The savings in licenses, CPU time, and, most expensive of all, the savings in people time, required DBAs, systems administrators required to constantly monitor the I/O space for the database performance. From a total TCO perspective, it’s very easy to cost justify flash as best of breed for active data.
Another benefit of flash is that one can make a snapshot of the data, and use it immediately for other applications, which can’t be done with disk. For example, if you can snapshot a copy of the production database, you can immediately have 30 developers with a full snapshot of the main production database and working straightaway on the latest full copy vs. having to wait weeks for copies of the copy to reach all the interested parties.
I/O Parallelism To Accelerate Storage Subsystem Performance
Traditional storage arrays have tried to attack the parallelization problem by having a large number of processes dedicated to parallelization. A typical array may have 16 different processes parallelizing the data. One needs extra cores and extra processing power to make this sort of parallelization work.
However, there is a significant additional performance benefit to be had in deploying parallelizing IO technology to reduce the overhead within the Server SAN architecture itself. DataCore’s Server SAN offering is able to reduce the number of cores dramatically by enabling parallel I/O technology, which has completely rewritten all of the traditional I/O. The performance benefits are clearly shown in the SPC-1 test shown in Table 1 below. This benchmark compares the performance benefits of the DataCore parallel server technology and DataCore SANsymphony vs. the highest performing storage arrays. The SPC-1 IOPS benchmark data shows an enormous increase in throughput with Datacore. The price/performance is a factor of eight or nine better and the actual amount of storage required is less.
One of the most important aspects to a designer of a system is the I/O response time.
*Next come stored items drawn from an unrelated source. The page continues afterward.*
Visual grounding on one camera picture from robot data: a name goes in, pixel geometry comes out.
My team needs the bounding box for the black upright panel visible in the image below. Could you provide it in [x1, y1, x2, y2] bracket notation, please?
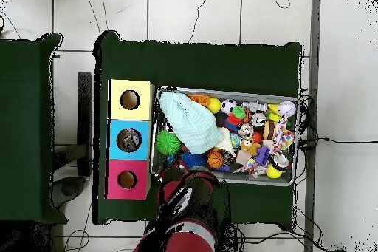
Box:
[77, 71, 93, 177]

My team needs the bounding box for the mint green waffle cloth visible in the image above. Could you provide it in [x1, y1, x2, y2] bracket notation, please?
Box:
[159, 91, 224, 155]

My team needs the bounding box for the wire mesh metal bin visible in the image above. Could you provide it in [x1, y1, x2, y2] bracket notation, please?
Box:
[150, 86, 301, 187]

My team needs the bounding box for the thin black cable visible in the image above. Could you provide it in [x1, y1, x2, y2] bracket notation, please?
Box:
[188, 0, 214, 44]
[298, 136, 378, 146]

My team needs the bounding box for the blue spiky rubber ball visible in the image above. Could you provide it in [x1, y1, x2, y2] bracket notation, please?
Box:
[181, 152, 207, 169]

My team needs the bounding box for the wooden box with three holes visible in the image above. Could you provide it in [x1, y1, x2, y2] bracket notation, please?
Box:
[103, 78, 157, 201]

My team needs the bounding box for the green spiky creature toy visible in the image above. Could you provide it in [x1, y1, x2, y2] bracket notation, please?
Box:
[231, 106, 247, 120]

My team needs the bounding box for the brown plush monkey toy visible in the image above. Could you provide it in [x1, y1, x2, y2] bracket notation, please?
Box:
[240, 138, 262, 157]

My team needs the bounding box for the white baseball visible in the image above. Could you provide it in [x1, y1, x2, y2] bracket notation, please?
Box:
[278, 101, 297, 118]

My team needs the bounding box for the green spiky rubber ball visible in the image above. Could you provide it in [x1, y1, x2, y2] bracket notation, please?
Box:
[155, 129, 182, 157]

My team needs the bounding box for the dark grey round base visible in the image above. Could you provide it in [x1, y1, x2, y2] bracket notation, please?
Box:
[51, 175, 87, 209]

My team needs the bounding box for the dark green tablecloth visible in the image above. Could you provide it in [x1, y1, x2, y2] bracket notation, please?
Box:
[0, 32, 69, 225]
[92, 29, 303, 231]

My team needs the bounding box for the yellow plastic ball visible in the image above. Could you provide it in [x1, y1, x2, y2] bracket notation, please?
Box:
[207, 97, 221, 115]

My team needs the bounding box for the orange plastic brick toy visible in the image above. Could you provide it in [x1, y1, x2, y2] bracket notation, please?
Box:
[187, 94, 211, 107]

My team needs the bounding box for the small orange basketball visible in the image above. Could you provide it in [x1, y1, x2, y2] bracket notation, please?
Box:
[207, 150, 224, 169]

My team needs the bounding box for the clear blue plastic packet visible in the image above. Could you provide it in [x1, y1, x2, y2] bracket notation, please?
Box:
[121, 137, 142, 151]

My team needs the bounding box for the grey metal bar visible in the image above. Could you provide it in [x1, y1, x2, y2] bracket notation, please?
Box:
[303, 0, 323, 252]

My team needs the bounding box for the small soccer ball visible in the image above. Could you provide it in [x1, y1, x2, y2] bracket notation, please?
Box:
[220, 98, 238, 116]

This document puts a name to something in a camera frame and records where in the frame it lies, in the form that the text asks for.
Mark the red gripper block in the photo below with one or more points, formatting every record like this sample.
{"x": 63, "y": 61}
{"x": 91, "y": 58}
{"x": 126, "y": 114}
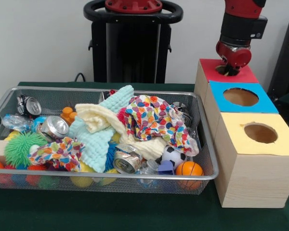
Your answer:
{"x": 233, "y": 55}

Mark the colourful polka dot cloth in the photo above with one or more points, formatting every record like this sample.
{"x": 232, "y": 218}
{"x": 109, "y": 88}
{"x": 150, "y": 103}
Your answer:
{"x": 156, "y": 118}
{"x": 55, "y": 154}

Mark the orange basketball toy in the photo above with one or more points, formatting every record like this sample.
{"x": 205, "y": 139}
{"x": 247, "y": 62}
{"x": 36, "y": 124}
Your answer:
{"x": 189, "y": 169}

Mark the cream yellow cloth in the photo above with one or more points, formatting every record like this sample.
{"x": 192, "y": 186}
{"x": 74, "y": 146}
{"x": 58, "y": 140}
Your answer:
{"x": 98, "y": 118}

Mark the mint green waffle cloth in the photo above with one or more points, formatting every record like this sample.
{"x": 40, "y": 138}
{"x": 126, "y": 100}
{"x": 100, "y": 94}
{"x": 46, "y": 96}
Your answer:
{"x": 94, "y": 142}

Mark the green spiky ball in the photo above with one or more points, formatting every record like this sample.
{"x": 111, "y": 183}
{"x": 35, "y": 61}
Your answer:
{"x": 19, "y": 149}

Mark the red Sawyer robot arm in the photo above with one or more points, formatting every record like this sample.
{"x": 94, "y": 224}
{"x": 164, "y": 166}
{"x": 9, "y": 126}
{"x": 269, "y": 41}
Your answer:
{"x": 241, "y": 24}

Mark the clear mesh bin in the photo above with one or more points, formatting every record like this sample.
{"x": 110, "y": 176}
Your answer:
{"x": 207, "y": 159}

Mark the wooden box with three holes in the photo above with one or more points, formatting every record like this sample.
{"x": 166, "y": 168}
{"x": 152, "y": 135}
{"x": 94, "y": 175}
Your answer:
{"x": 255, "y": 178}

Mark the black upright panel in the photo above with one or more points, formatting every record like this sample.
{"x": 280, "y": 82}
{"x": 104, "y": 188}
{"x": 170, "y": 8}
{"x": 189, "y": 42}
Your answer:
{"x": 286, "y": 62}

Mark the black and white soccer ball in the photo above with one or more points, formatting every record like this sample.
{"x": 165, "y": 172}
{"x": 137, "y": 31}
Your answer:
{"x": 173, "y": 156}

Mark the crushed silver can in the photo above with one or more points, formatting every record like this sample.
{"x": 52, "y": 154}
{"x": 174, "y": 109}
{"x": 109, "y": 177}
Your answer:
{"x": 126, "y": 161}

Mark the small orange plastic toy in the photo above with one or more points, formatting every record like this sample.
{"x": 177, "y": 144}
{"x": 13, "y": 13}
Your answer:
{"x": 68, "y": 114}

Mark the dark green table cloth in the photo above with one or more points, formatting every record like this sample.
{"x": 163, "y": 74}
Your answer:
{"x": 135, "y": 211}

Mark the silver drink can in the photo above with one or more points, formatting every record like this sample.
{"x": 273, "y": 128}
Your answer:
{"x": 54, "y": 127}

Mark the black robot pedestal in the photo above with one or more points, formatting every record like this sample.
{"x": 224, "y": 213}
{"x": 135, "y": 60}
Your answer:
{"x": 130, "y": 53}

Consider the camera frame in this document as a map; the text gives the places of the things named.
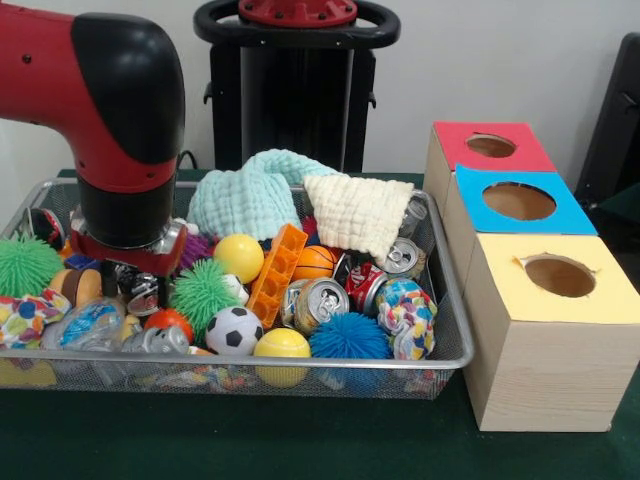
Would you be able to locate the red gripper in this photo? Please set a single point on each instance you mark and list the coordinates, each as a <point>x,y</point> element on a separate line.
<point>135,260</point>

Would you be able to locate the red crushed soda can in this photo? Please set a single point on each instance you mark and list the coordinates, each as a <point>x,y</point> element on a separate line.
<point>140,290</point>

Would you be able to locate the mint green waffle cloth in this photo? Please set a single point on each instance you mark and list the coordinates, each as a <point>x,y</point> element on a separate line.
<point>245,195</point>

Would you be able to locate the cream yellow waffle cloth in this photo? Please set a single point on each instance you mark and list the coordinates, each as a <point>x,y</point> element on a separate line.
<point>360,210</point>

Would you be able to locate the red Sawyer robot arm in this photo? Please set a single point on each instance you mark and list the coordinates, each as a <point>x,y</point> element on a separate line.
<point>60,70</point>

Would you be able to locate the clear mesh bin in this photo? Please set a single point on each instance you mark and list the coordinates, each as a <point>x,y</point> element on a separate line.
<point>445,330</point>

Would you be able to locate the wooden box with three holes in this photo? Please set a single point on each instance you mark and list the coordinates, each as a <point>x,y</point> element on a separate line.
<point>550,370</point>

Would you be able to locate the small green spiky ball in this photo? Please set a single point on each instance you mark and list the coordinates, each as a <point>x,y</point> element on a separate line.
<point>203,293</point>

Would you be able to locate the purple spiky monster toy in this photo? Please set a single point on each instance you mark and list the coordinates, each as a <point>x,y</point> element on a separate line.
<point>195,248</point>

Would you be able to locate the yellow smiley ball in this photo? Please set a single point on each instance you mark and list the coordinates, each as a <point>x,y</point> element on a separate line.
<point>238,257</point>

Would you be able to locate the small soccer ball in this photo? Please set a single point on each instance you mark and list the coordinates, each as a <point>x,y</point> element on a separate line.
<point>234,330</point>

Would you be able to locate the green spiky rubber ball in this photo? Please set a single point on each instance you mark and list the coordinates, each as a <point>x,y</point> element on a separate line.
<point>25,265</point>

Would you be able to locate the orange plastic toy block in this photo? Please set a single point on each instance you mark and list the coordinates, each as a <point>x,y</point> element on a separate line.
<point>277,275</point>

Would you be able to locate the dark green tablecloth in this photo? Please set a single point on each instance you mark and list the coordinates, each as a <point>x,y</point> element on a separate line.
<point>200,440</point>

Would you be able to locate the blue spiky rubber ball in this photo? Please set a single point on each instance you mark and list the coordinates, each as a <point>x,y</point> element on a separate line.
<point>350,335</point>

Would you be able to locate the black chair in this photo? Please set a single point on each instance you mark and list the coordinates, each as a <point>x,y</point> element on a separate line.
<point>615,140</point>

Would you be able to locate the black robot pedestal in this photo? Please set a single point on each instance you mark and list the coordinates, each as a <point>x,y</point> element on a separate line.
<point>290,100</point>

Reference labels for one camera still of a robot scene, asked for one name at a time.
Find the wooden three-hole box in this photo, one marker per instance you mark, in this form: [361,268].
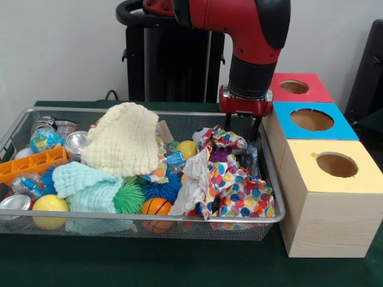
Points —
[329,224]

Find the blue globe ball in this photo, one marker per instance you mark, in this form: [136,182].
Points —
[45,140]

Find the cream waffle cloth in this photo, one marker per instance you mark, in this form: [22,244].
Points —
[122,140]

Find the orange toy basketball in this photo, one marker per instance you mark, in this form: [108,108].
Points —
[155,206]

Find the dark green side-table cloth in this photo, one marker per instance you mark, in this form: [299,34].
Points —
[374,118]

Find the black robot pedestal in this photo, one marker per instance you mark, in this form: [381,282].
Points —
[173,59]

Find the dark green tablecloth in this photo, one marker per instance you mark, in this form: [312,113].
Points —
[149,263]

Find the shallow silver mesh bin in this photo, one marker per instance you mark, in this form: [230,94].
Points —
[185,231]

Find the black flat panel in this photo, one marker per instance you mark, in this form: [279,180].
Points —
[368,74]

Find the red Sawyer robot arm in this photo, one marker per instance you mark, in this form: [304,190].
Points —
[248,24]

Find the green spiky ball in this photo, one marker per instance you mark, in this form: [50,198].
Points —
[128,197]

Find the yellow foam ball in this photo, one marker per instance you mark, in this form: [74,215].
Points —
[49,203]
[187,149]

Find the orange plastic grid tray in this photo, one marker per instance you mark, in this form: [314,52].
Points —
[30,164]

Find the clear plastic packet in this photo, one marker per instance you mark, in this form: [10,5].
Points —
[249,158]

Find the small polka dot cloth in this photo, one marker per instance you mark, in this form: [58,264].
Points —
[221,137]

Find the mint green waffle cloth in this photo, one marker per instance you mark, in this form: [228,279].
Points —
[86,185]

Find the large polka dot cloth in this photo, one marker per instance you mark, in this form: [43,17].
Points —
[239,194]

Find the blue spiky ball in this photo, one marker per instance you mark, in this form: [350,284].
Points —
[161,188]

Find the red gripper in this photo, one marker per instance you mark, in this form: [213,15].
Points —
[245,106]

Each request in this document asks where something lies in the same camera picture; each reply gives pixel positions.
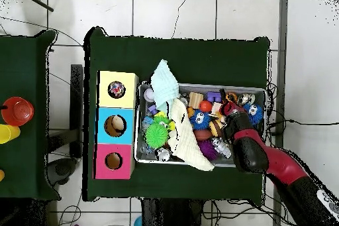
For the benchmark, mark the yellow plastic cup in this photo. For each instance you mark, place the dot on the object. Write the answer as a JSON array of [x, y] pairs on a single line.
[[9, 133]]

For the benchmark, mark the neighbouring green covered table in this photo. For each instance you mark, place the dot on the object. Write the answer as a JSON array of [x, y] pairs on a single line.
[[23, 64]]

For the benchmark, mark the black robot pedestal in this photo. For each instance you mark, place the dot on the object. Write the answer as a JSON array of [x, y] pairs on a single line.
[[172, 215]]

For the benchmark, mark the small blue spiky eyed ball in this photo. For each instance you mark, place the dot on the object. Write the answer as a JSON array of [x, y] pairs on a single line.
[[200, 120]]

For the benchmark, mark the red plastic cup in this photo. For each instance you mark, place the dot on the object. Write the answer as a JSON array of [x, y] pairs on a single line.
[[18, 111]]

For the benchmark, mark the orange red smooth ball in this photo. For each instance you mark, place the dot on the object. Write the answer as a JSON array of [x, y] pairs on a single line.
[[205, 106]]

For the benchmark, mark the dark green table cloth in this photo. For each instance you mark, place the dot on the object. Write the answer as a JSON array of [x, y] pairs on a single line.
[[185, 59]]

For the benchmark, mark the multicolour patterned cloth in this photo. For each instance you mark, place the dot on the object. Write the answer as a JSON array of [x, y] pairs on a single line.
[[116, 89]]

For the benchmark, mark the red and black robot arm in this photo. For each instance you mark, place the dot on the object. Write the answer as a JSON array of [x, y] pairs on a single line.
[[280, 162]]

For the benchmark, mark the wooden box with three holes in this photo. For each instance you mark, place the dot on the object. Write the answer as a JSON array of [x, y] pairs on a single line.
[[106, 101]]

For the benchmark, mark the shallow clear mesh bin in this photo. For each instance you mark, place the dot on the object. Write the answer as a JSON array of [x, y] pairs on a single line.
[[201, 86]]

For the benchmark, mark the grey round base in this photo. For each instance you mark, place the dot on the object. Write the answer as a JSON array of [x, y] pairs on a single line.
[[62, 169]]

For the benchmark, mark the mint waffle cloth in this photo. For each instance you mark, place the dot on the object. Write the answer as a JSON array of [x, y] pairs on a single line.
[[164, 85]]

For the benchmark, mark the blue spiky ball with eyes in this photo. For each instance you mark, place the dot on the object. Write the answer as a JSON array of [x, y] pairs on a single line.
[[255, 114]]

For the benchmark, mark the toy hamburger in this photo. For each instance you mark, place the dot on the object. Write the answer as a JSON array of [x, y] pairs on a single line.
[[215, 129]]

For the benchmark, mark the small yellow object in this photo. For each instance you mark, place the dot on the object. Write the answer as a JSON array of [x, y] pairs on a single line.
[[1, 175]]

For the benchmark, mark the green spiky toy with eyes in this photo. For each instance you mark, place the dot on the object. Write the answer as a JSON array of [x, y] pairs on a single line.
[[156, 135]]

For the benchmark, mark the pale wooden cube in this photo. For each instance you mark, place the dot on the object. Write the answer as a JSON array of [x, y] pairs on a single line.
[[215, 108]]

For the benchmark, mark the black upright stand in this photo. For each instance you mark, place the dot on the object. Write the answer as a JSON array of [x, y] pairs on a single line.
[[76, 104]]

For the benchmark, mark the dark tripod leg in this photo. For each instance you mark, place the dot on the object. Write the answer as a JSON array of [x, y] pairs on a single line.
[[39, 2]]

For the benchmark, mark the cream waffle cloth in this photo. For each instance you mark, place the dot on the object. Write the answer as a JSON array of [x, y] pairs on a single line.
[[185, 141]]

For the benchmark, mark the labelled tin can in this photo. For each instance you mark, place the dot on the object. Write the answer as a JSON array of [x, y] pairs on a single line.
[[246, 99]]
The data shows measures of 0.28 milliseconds for the DataCore Parallel Server, 0.22 for the other DataCore SAN Symphony. Compared to the other systems, it’s around four times better. The reason this is so important is that the faster that I/O, the less the processor has to wait for IO (CPU wait time), the greater the throughput through the processor and lower the parallel overhead becomes. Running in concert with this is the fact that DataCore’s parallel IO architecture achieves much lower IO response times by the use of all the many cores in today’s Intel processors and has significantly reduced the path length of each IO. This is a truly virtuous circle that leads to less storage being required (more IO throughput per drive 3-6x), far fewer processors being required (4-8x), and overall the cost per IO is reduced to 12% of the traditional high performance storage arrays.
Every benchmark, of course, has its idiosyncrasies. Every workload is different. There is a need to be careful that this test workload will be a reasonable estimation of target workload. But the data does show that the I/O overhead for DataCore systems is very likely to be significantly less than other leading storage systems, and shows how IO architecture is key to reducing system performance.
Action Item
New approaches to advancing overall system performance must be studied and applied whenever possible. Server SAN, which moves storage closer to processors without giving up shared data access, is one advance. Deploying flash-based storage devices is another, especially in situations that demand either predictable database performance or large numbers of live copies. Finally, new technologies for increasing I/O parallelism such as DataCore’s Parallel IO can amplify the benefits of Server SAN and flash storage.